[PATCH] powerpc/book3e-64: use a separate TLB handler when linear map is bolted
Scott Wood
scottwood at freescale.com
Sat Jun 4 08:12:32 EST 2011
On MMUs such as FSL where we can guarantee the entire linear mapping is
bolted, we don't need to worry about linear TLB misses. If on top of
that we do a full table walk, we get rid of all recursive TLB faults, and
can dispense with some state saving. This gains a few percent on
TLB-miss-heavy workloads, and around 50% on a benchmark that had a high
rate of virtual page table faults under the normal handler.

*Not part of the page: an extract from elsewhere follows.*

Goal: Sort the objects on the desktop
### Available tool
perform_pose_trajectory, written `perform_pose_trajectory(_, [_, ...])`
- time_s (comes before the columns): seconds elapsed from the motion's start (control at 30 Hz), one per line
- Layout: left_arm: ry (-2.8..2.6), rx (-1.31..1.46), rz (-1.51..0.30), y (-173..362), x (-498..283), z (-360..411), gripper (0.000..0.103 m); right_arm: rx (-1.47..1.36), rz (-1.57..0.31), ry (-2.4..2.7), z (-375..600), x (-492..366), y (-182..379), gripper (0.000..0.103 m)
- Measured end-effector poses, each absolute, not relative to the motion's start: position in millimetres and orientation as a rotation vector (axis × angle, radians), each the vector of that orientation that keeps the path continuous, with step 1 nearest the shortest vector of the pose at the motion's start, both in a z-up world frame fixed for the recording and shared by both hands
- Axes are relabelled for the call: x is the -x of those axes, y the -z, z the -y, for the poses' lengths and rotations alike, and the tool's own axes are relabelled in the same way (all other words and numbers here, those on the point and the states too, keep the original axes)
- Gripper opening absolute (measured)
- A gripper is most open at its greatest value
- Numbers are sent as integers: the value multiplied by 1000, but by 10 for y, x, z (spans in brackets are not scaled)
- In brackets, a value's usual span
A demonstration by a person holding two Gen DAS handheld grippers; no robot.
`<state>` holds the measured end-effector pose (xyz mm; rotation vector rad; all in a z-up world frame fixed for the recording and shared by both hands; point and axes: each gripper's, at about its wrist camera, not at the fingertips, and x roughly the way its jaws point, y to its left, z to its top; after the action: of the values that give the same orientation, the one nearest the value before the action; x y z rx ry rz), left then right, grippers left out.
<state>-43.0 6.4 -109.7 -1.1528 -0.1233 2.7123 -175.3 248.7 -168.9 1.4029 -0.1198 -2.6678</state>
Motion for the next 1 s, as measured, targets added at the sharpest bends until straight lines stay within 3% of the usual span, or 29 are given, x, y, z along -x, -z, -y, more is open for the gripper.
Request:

While touching the EX_TLB layout, remove EX_TLB_MMUCR0, EX_TLB_SRR0, and
EX_TLB_SRR1 as they're not used.
Signed-off-by: Scott Wood <scottwood at freescale.com>
---
This turned out to be a little faster than the virtual pmd approach
on the sort benchmark as well as lmbench's lat_mem_rd with page stride.
It's slightly slower than virtual pmd (around 1%), but still faster than
current code, on linear tests such as lmbench's bw_mem cp.
arch/powerpc/include/asm/exception-64e.h | 47 ++++---
arch/powerpc/include/asm/mmu_context.h | 2 +
arch/powerpc/mm/tlb_low_64e.S | 206 ++++++++++++++++++++++++++++++
arch/powerpc/mm/tlb_nohash.c | 30 +++-
4 files changed, 259 insertions(+), 26 deletions(-)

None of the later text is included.